Wayne Sensor
Hattie, 82, had suffered a severe stroke and was discharged to a skilled nursing facility (SNF) following her acute-care stay. As is common in this situation, her husband was given only 24 hours of notice to select an area facility from a list the hospital provided.
 
Overwhelmed by the decision and given little guidance, it took her spouse and their son two days to select a location that met Hattie’s needs and could accept her.
 
During transport from the hospital, Hattie’s medical records were literally placed in her lap and then handed to someone at the SNF when she arrived.
 
Prior to her arrival, the receiving facility had no meaningful knowledge of her clinical needs; therefore, no orders. Her medication list, physical therapy needs and regimen, and speech therapy hadn’t been delivered to the physician on duty at the nursing facility.
 
Within the first 24 hours of admission, the only interventions she received were prescriptions her spouse had brought with him from their home, which she had been taking before and during her hospital stay.

Transitions Need Monitoring

Checking out of a hospital and entering another facility can pose some challenges. With the recent changes in reimbursement policy, however, hospitals have become increasingly invested in their patients’ post-acute care.

Risk migration from payers to providers, for instance, has driven hospitals to improve their discharge processes and continue following patients in the post-acute setting in an effort to prevent avoidable readmissions and, ultimately, promote better patient outcomes.

Despite the increasing prevalence of technology in hospitals, the discharge process remains predominantly manual, and many organizations still rely on inefficient phone calls, faxes, and the exchange of paper-based records to coordinate transfers and provide crucial patient information to post-acute settings.

Rather than using traditional discharge methods, hospitals and post-acute care facilities can leverage technology to streamline and automate the discharge process, ensuring that patients are placed in the appropriate care settings and post-acute providers have all the necessary information to care for patients—prior to their arrival.

Planning Can Pinpoint The Best Next Stop

When a hospital has discharge technology and is preparing to release a patient, the discharge planner inputs the patient’s parameters into the system, including geographic requirements, dietary needs, required treatments or therapies, insurance providers, and specific conditions.

The criteria are then submitted to participating post-acute facilities that have the opportunity to respond to whether or not they can accept the patient.

Discharge technology certainly would have made Hattie’s transition more efficient and less disruptive to her continuum of care. For instance, the hospital discharge planner would have keyed in that she was recovering from a stroke and needed physical and occupational therapy multiple times per week.

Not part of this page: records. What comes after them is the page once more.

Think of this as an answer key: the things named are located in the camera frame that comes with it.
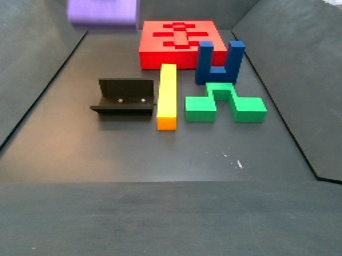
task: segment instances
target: black metal bracket
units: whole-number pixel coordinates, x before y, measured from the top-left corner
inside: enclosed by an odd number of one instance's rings
[[[154,80],[142,78],[99,79],[103,98],[91,109],[99,114],[152,115]]]

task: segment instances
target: green block
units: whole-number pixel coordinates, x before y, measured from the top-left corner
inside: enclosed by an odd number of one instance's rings
[[[239,97],[231,83],[207,83],[207,97],[186,97],[186,120],[188,122],[214,122],[217,100],[226,100],[235,122],[263,122],[267,108],[261,98]]]
[[[267,108],[261,98],[241,97],[235,99],[233,116],[235,122],[261,123],[267,114]]]
[[[231,83],[206,83],[206,95],[215,100],[229,100],[233,94],[237,93]]]
[[[211,97],[186,97],[186,121],[214,122],[217,104]]]

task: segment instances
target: red block
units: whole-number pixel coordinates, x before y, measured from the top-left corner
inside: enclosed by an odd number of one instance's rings
[[[213,66],[225,66],[227,48],[213,21],[146,21],[139,47],[142,69],[160,69],[162,64],[196,69],[200,41],[214,43]]]

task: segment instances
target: yellow-orange bar
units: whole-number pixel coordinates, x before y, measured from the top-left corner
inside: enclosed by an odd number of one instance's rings
[[[176,130],[176,65],[174,64],[162,64],[156,129]]]

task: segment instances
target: purple object
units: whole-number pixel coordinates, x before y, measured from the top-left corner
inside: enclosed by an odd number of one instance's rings
[[[139,0],[68,0],[67,15],[80,29],[138,29]]]

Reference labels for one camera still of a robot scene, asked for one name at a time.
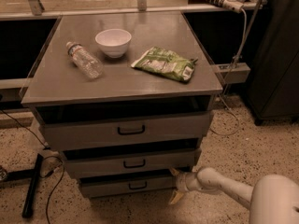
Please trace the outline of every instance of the black cabinet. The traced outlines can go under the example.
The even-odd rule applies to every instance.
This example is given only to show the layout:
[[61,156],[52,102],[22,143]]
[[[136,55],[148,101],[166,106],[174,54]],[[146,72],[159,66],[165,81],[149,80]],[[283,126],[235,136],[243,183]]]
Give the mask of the black cabinet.
[[264,119],[299,117],[299,0],[268,0],[271,20],[253,59],[245,98]]

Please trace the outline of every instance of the bottom drawer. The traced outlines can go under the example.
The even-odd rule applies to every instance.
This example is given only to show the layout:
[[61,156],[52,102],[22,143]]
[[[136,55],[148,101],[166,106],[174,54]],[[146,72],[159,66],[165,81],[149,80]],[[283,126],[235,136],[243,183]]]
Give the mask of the bottom drawer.
[[81,178],[79,182],[80,191],[86,198],[171,189],[176,186],[176,179],[167,169],[129,175]]

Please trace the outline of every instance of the speckled floor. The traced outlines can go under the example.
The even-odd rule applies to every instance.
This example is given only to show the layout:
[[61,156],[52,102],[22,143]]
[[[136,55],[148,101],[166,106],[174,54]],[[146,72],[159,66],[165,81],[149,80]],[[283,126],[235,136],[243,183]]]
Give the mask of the speckled floor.
[[[222,136],[209,131],[196,169],[211,166],[250,185],[267,174],[285,175],[299,183],[299,124],[277,120],[255,126],[253,116],[239,96],[230,95],[227,104],[239,119],[238,132]],[[217,133],[232,133],[237,121],[217,102],[211,127]],[[35,122],[31,129],[37,132]],[[0,130],[0,164],[9,171],[32,168],[36,153],[42,148],[23,128]],[[40,181],[31,219],[21,217],[29,180],[1,183],[0,223],[47,223],[46,202],[61,174],[59,170]],[[224,194],[190,192],[179,203],[168,205],[171,193],[167,189],[89,200],[81,196],[76,181],[64,173],[50,199],[50,223],[248,223],[249,211]]]

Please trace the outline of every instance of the green bag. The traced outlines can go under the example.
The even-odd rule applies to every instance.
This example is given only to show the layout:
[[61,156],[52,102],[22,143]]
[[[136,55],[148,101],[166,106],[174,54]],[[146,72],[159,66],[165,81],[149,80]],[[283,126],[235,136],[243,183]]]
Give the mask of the green bag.
[[144,70],[181,82],[188,82],[194,71],[196,60],[178,56],[174,51],[153,47],[131,64],[133,68]]

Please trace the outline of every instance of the black metal stand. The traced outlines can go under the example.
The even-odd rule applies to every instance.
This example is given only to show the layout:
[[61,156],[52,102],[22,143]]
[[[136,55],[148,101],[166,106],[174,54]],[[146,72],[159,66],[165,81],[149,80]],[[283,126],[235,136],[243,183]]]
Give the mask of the black metal stand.
[[36,165],[34,169],[10,172],[8,173],[7,179],[5,180],[5,182],[8,182],[8,181],[21,180],[25,178],[31,178],[26,201],[21,214],[21,216],[24,218],[29,218],[34,213],[32,206],[35,199],[36,188],[39,181],[39,173],[40,173],[42,161],[43,161],[43,157],[40,154],[37,154]]

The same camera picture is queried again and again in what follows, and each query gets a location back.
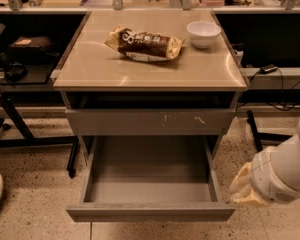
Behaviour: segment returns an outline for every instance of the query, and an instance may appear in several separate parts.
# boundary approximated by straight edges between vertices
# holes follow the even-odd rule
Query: food package
[[[182,41],[159,33],[136,33],[119,26],[109,33],[105,44],[133,60],[157,62],[177,58]]]

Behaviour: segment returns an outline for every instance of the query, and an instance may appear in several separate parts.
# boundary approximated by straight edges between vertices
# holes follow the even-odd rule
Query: white bowl
[[[208,21],[195,21],[187,26],[191,44],[199,49],[212,45],[221,33],[221,28]]]

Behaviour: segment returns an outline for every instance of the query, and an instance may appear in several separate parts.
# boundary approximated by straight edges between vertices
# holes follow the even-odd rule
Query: beige countertop
[[[202,90],[241,91],[246,83],[219,36],[206,49],[194,48],[186,26],[197,20],[214,21],[210,10],[100,9],[91,12],[54,84],[57,90]],[[104,44],[118,25],[159,32],[183,39],[178,58],[160,63],[130,60]]]

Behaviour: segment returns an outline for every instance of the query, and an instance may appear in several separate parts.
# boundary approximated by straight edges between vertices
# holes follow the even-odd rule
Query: closed drawer
[[[94,137],[77,222],[224,221],[205,137]]]
[[[223,135],[233,109],[68,109],[76,135]]]

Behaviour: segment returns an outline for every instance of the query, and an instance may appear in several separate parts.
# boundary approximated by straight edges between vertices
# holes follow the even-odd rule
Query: gray cabinet
[[[54,84],[88,160],[82,197],[67,208],[75,221],[221,221],[233,213],[212,159],[247,86],[222,36],[205,50],[191,46],[186,26],[196,20],[214,19],[209,10],[91,13]],[[163,63],[118,56],[103,45],[118,24],[183,38],[182,53]]]

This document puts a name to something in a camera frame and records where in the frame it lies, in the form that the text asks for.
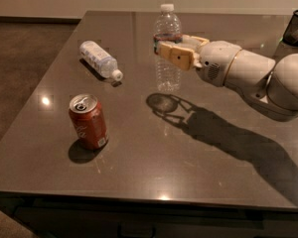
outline plastic water bottle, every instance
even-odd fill
[[[182,41],[182,27],[173,4],[162,4],[161,14],[154,25],[154,49],[159,41],[179,43]],[[159,91],[172,92],[180,89],[181,70],[165,59],[155,56],[156,79]]]
[[[102,77],[120,81],[123,77],[118,63],[109,53],[93,41],[83,42],[80,47],[82,58],[88,62]]]

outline table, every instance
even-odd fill
[[[179,92],[158,93],[156,17],[86,12],[0,143],[0,209],[42,237],[298,237],[298,118],[270,120],[193,70]],[[189,35],[298,53],[280,42],[289,16],[179,18]],[[80,60],[86,40],[117,58],[120,85]],[[81,93],[103,106],[99,151],[79,146],[68,115]],[[173,112],[157,115],[157,101]]]

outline concrete floor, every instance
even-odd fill
[[[0,140],[76,24],[0,23]],[[37,236],[0,212],[0,238]]]

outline soda can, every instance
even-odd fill
[[[91,94],[80,94],[70,102],[70,117],[84,148],[95,150],[108,141],[102,107]]]

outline white bottle cap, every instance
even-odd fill
[[[116,69],[111,73],[110,77],[116,81],[120,81],[123,77],[123,73],[119,69]]]
[[[173,4],[162,4],[160,9],[162,12],[173,12],[175,10],[175,6]]]

Sending out this comprehensive profile would have quickly narrowed the field of appropriate organizations to three—as opposed to the long list provided by the hospital.

Hi-Tech, High Rewards

When hospitals and the post-acute community leverage discharge technology that automates, streamlines, and helps coordinate the transition process, everyone wins—the hospital, the patient, and post-acute providers.

Specifically from the post-acute perspective, benefits include:

■ Expediting referrals. Technology can automate several aspects of discharge, enabling hospitals to send out notices to multiple post-acute facilities simultaneously. Receiving organizations can review a notice, along with information extracted directly from the patient’s electronic health record.

By having this level of detail up front, post-acute providers can make more informed decisions as to whether they can accept a patient.

■ Having the right information to make the decision. With pressure on hospitals to be mindful of length of stay, post-acute facilities are receiving more patients who are sicker or further from recovery than ever before.

In some cases, an organization may not be able to adequately address a patient’s clinical needs. By having a complete picture of the patient before agreeing to provide care, the organization can make sure it is appropriately staffed and, if it is not, prevent a situation where the patient has to be transferred again to a facility that more closely matches his or her needs.

■ Focusing human resources where they’re truly needed. By automating the more routine aspects of discharge and making things more efficient, discharge planners on the acute side and administrators on the post-acute side can be more available for situations requiring human intervention.

For example, some post-acute facilities are slimly staffed, particularly for administrative tasks like admissions.

When the discharge effort is automated, it limits workflow interruptions so this individual can focus on admitting patients and getting them adjusted to their new surroundings.

■ Working with existing technology. Typically supported by host hospitals, some discharge technology is available to the post-acute community at no cost and requires no changes to the facility’s technology platform or infrastructure.

Because the technology is accessed through a Web-based portal, post-acute providers need only have a computer and broadband Internet connection to access and interact with the solution.

■ Leveraging opportunities for improvement. When hospitals use automated discharge technology, it allows them to collect data and assess the performance of the post-acute community. This information can enable meaningful dialogue between hospitals and post-acute providers around areas of opportunity.

For instance, if a SNF has a strong neurological recovery program but is weaker with orthopedic recovery due to patient falls, the organization can work collaboratively with a network hospital to improve its fall prevention program, raising the bar for the entire post-acute network.

Using technology, hospitals and post-acute facilities alike have an opportunity to draw the continuum closer and ensure patients receive the right care in the right setting at the right time, ultimately realizing better outcomes for patients such as Hattie.